*Assignment*.
From the listing below, return every line with the string "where" in it.
= Beginning of Section =
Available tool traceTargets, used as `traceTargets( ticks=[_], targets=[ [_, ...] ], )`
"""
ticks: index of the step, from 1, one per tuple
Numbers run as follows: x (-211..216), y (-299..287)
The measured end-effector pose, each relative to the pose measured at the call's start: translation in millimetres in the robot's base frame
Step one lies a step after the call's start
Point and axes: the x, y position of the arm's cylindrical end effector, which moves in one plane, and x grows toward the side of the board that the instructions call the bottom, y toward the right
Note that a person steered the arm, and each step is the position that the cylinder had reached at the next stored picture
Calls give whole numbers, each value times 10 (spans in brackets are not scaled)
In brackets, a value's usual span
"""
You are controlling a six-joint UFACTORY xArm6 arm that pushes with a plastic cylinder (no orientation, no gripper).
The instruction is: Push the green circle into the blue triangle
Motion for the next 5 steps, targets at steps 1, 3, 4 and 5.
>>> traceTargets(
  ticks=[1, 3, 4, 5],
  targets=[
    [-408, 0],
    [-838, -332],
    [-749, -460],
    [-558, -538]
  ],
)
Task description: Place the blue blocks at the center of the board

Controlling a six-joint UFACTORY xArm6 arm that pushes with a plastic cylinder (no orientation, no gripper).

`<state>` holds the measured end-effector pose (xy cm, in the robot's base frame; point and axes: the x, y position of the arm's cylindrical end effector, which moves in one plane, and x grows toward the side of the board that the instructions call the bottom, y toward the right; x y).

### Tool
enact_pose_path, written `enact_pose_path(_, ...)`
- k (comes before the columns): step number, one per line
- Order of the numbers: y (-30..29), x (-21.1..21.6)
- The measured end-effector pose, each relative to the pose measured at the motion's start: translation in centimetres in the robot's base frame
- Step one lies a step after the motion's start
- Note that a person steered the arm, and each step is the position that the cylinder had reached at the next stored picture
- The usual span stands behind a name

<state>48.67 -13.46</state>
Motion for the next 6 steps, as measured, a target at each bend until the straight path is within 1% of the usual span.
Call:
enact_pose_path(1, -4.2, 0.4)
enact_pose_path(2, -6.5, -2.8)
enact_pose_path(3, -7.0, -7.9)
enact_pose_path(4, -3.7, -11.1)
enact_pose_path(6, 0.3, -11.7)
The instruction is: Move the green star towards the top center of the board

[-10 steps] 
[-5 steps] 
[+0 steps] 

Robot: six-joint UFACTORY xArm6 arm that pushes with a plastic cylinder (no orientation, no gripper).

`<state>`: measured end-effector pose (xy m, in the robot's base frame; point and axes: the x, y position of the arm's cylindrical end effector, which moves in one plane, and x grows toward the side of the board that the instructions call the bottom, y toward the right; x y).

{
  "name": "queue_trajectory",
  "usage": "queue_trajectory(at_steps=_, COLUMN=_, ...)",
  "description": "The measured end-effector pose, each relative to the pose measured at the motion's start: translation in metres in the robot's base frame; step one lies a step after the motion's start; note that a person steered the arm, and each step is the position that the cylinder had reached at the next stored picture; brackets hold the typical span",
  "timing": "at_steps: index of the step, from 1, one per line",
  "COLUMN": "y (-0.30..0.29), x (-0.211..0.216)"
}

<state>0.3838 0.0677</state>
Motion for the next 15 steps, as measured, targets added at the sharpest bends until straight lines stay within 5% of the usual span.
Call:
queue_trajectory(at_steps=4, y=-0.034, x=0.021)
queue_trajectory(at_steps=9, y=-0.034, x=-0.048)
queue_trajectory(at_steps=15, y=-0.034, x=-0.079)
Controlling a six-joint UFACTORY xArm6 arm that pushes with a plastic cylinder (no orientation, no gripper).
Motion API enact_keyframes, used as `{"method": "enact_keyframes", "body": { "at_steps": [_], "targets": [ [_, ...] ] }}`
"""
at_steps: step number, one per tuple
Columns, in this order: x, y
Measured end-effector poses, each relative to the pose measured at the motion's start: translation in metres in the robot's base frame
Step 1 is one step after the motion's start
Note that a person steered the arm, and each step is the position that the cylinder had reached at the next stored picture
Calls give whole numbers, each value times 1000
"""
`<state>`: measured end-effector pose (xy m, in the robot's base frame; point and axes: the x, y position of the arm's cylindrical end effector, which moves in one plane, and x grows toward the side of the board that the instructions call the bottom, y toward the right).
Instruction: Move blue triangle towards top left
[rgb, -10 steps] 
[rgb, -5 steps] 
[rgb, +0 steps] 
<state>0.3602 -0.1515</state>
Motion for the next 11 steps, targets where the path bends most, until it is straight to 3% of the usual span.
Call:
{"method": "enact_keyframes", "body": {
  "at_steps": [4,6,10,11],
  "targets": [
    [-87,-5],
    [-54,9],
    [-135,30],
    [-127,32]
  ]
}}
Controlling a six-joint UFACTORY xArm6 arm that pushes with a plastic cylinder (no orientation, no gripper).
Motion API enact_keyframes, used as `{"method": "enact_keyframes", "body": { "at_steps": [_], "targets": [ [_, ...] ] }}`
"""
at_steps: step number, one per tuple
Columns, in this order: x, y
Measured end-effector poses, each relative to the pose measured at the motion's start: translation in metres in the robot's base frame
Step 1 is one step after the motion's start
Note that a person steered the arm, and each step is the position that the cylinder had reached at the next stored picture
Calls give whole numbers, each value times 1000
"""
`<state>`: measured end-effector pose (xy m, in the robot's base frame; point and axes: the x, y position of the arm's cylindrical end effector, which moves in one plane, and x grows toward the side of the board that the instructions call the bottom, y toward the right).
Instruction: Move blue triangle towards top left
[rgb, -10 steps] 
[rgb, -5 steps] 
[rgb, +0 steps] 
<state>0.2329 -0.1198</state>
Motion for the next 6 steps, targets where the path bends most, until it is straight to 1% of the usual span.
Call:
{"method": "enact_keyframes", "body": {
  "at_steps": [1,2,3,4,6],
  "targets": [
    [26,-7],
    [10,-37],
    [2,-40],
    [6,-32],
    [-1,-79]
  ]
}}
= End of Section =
*Reply to the task*.
Motion for the next 11 steps, targets where the path bends most, until it is straight to 3% of the usual span.
Motion for the next 6 steps, targets where the path bends most, until it is straight to 1% of the usual span.

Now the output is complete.